How Will The Next Bishop Of London Be Chosen?

The Bishop of London is retiring.

The Bishop of London Richard Chartres retires next month after 10 years. He is among the most charismatic as well as most orthodox of all the Bishops in the Church of England. Not only has he held together the Church's most diverse diocese, he has led it to remarkable growth. Evangelical, Anglo-Catholic, even liberal – all have thrived on his watch. Not least, as Dean of the Chapels Royal, he has built an extraordinarily strong relationship with the Royal Family. His last public engagement as bishop will be Candlemas at St Paul's Cathedral on February 2.

1. So Bishop Richard Chartres is retiring. Do we know who will succeed him?

As Christian Today reveals exclusively today, the favourite is the Bishop of Chelmsford, Stephen Cottrell, followed by the Bishop of Gloucester Rachel Treweek, Bishop of Stepney Adrian Newman, Bishop of Birmingham David Urquhart and Chaplain to the Speaker of the House of Commons, Rose Hudson-Wilkin.

2. Some of those are women. How likely is it a woman will be chosen?

No woman currently has the experience as a bishop that many in the diocese believe is needed to lead it, simply   because they have not been consecrated for long enough. London is one of the top five dioceses – the order is Canterbury, York, London, Durham, Winchester. The next one of these to become vacant after London will be York, in three years when Archbishop John Sentamu turns 70. Church leaders certainly want a woman in one of the top jobs so if a woman does not get London, it is likely one will go to York. In a way that makes more sense because they will have more experience, although Archbishop Justin Welby went to Canterbury after just one year at Durham.   Chartres did not himself ordain women priests and everyone knows God has a sense of humour. Under the Holy Spirit, anything is possible.

3. Who chooses the next bishop?

HM The Queen actually makes the appointment. She is Supreme Governor of the Church of England which is established by law. But that is just the end of a very very long process. 

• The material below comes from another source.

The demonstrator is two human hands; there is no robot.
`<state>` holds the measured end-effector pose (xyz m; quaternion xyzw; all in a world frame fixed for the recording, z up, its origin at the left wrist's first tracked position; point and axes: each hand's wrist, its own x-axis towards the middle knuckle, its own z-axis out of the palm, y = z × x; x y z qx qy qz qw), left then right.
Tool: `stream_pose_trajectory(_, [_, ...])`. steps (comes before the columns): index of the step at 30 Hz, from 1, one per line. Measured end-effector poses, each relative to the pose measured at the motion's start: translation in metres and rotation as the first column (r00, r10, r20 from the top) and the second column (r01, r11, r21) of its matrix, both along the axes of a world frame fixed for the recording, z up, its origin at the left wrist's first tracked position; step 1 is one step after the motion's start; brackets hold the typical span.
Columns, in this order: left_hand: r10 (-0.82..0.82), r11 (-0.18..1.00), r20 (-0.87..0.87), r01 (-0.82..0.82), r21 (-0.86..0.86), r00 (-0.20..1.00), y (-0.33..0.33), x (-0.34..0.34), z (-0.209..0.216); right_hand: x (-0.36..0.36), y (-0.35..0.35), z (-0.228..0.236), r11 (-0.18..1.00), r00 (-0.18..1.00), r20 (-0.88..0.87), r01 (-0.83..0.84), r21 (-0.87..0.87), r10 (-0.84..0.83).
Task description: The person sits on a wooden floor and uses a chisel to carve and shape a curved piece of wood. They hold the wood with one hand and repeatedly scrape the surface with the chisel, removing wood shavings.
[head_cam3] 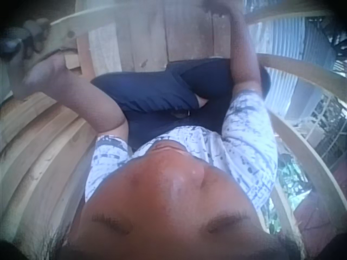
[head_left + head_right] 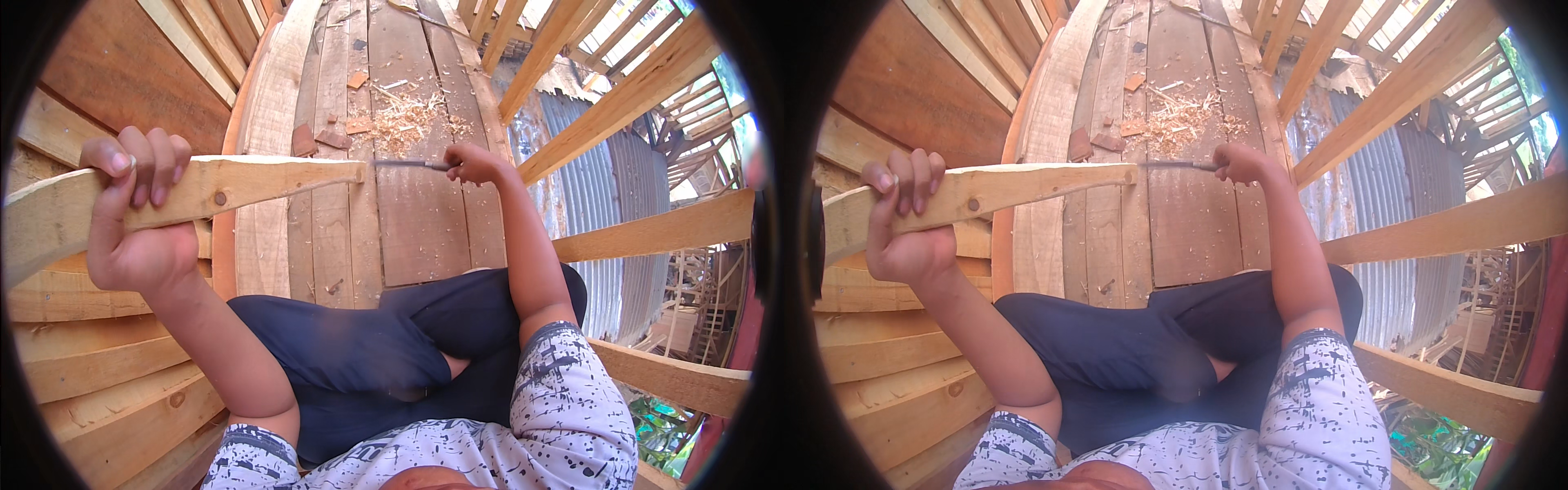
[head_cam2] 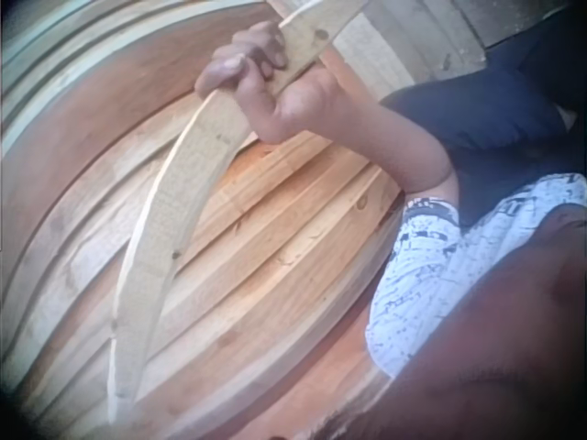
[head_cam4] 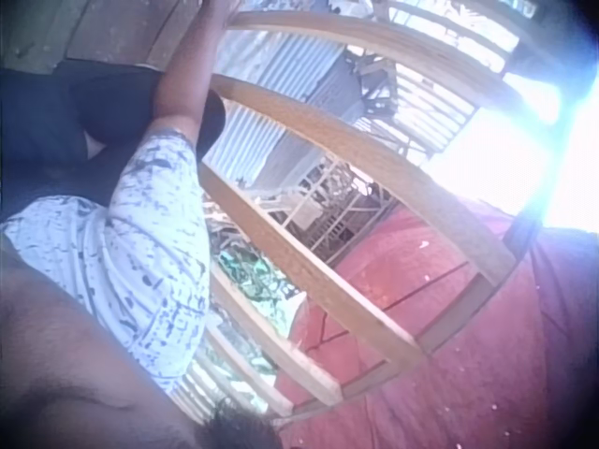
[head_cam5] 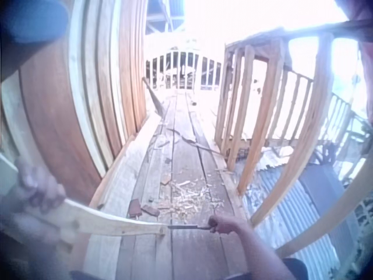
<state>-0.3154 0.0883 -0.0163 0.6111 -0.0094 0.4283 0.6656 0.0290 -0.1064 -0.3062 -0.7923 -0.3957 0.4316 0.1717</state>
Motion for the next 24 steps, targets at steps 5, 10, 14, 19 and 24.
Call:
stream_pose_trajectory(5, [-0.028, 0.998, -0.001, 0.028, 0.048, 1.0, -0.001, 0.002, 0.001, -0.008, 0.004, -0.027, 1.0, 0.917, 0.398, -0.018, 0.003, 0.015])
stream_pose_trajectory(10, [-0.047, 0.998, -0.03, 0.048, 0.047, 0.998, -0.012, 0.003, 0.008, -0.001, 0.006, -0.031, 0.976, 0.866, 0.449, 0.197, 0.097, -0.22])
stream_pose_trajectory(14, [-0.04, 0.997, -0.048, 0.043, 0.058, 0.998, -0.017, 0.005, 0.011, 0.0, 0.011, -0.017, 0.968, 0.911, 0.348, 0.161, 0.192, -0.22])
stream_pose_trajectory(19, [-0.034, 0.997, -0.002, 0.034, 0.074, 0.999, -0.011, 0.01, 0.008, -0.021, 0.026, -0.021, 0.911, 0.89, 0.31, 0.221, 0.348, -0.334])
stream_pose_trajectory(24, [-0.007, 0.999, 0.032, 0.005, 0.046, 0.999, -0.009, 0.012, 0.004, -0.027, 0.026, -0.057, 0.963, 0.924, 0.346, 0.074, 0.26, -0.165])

4. How does the process start?

First the current incumbent must leave his post which actually hasn't happened yet so it has not started, even though speculation about the successor has begun. As soon as Richard Chartres has gone, at the start of February, the London diocese will appoint members of its Vacancy in See committee. This committee must work out the "challenges and priorities" for the next bishop. It draws up a "statement of needs" and also elects six people from the diocese to serve on the Crown Nominations Commission (CNC). In addition, both the Prime Minister and the Archbishop of Canterbury have "appointments secretaries". These are in effect civil servants who advise the Church throughout the process. They are involved at every stage, including the Vacancy in See committee, and produce a "memorandum" to help the Church.

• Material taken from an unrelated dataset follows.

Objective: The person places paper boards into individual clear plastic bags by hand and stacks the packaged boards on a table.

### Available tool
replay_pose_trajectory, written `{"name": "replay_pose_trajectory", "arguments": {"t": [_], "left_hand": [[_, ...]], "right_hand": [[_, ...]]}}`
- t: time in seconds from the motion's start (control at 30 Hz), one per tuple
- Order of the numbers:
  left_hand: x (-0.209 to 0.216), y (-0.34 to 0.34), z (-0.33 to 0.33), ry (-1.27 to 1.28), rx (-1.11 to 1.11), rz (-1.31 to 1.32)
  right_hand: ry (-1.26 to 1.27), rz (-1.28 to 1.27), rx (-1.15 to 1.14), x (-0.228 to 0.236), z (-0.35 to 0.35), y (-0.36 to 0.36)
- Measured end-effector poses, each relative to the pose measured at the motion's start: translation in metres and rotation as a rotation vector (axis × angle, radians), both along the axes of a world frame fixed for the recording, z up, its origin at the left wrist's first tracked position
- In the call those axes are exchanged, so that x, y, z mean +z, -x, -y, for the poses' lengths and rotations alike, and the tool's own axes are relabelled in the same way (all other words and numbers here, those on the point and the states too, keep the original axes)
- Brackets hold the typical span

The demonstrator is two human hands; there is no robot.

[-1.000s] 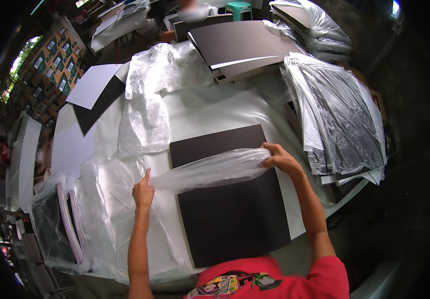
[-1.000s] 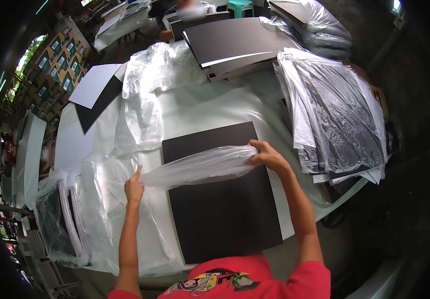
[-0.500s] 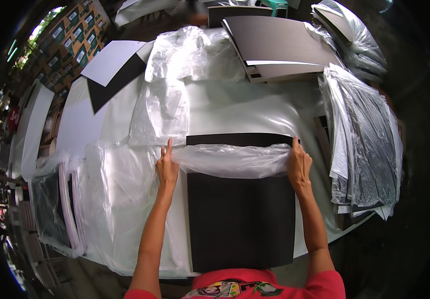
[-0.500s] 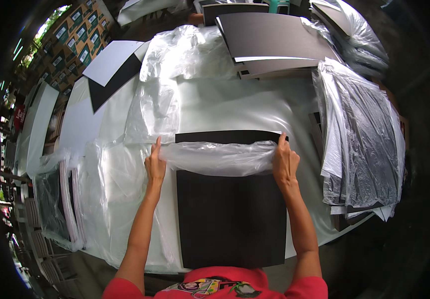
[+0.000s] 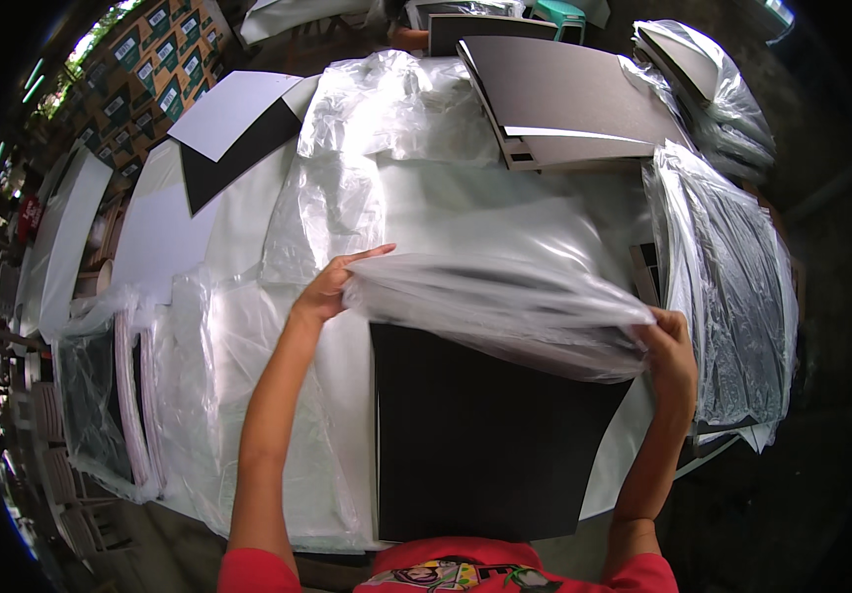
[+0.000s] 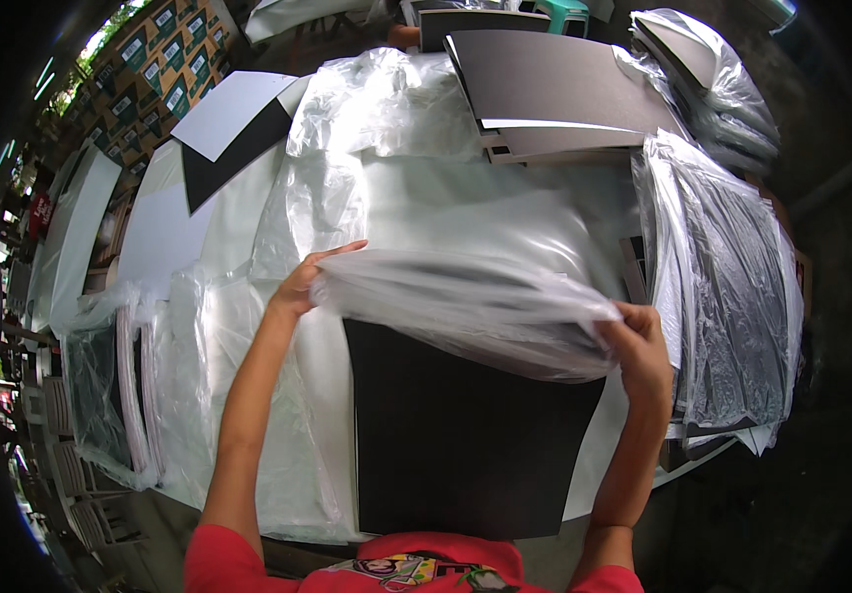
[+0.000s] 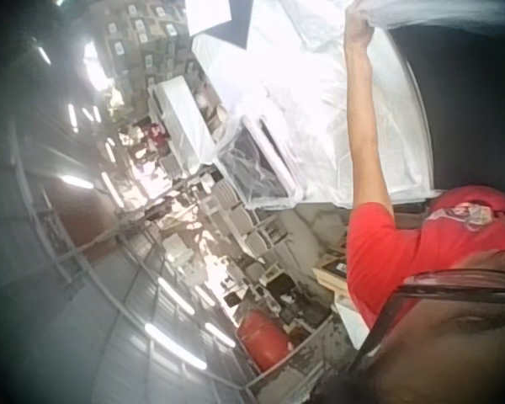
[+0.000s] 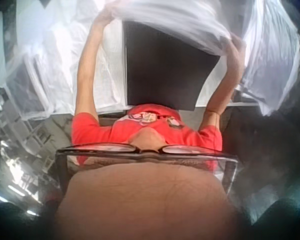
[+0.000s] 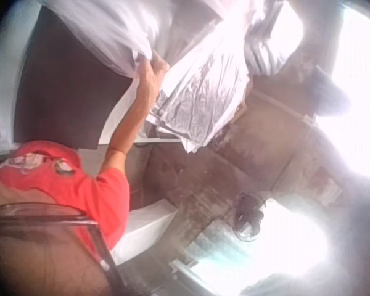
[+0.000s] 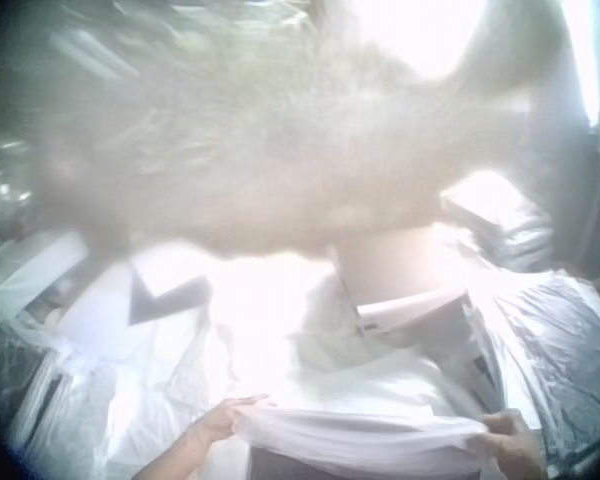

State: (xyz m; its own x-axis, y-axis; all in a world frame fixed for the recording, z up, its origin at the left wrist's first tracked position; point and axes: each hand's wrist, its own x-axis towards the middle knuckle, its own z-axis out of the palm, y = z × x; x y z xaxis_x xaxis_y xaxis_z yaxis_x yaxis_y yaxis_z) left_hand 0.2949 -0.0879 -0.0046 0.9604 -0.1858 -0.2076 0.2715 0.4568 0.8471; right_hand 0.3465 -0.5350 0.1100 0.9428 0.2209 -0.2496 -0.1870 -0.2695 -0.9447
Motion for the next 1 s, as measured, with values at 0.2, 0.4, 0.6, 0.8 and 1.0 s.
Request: {"name": "replay_pose_trajectory", "arguments": {"t": [0.2, 0.4, 0.6, 0.8, 1.0], "left_hand": [[-0.033, 0.054, -0.037, 0.364, -0.209, -0.097], [-0.081, 0.112, 0.026, 0.484, 0.04, -0.37], [-0.08, 0.142, 0.069, 0.708, 0.128, -0.304], [-0.074, 0.16, 0.074, 0.813, 0.168, -0.272], [-0.098, 0.224, 0.1, 0.685, 0.316, -0.474]], "right_hand": [[-0.489, -0.172, 0.211, -0.073, 0.014, -0.06], [-0.859, -0.219, 0.004, -0.12, 0.011, -0.036], [0.027, 0.468, 0.043, -0.107, 0.013, -0.03], [0.396, 1.047, -0.501, -0.109, -0.023, -0.04], [0.388, 0.667, -0.44, -0.164, 0.015, 0.066]]}}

5. What is the Crown Nominations Commission and what does it do?

The CNC nominates the successful two candidates in order of preference to the Prime Minister who advises the Queen, who makes the appointment. The convention is for the first name to be chosen. The CNC is made up of six diocesan members, six members elected by the General Synod and the Archbishops of Canterbury and York. The synod members are elected every five years, an event that is imminent at the next synod in February.

6. How do they choose the candidates?

A long list and a short list are drawn up by the CNC which must meet at least twice. First though an advertisement is placed in the national and Church press. Anyone can nominate someone – or apply themselves. Four candidates are called for interviews. Meetings for London will be held at Lambeth Palace, Archbishop Welby's office, and last all day. The precise dates will remain private, though.

7. How long will it all take?

A long time. After the appointment is made, there has to be a formal election in the diocese, a confirmation of election and then an enthronement at St Paul's cathedral. London will hopefully have its new bishop by next Christmas.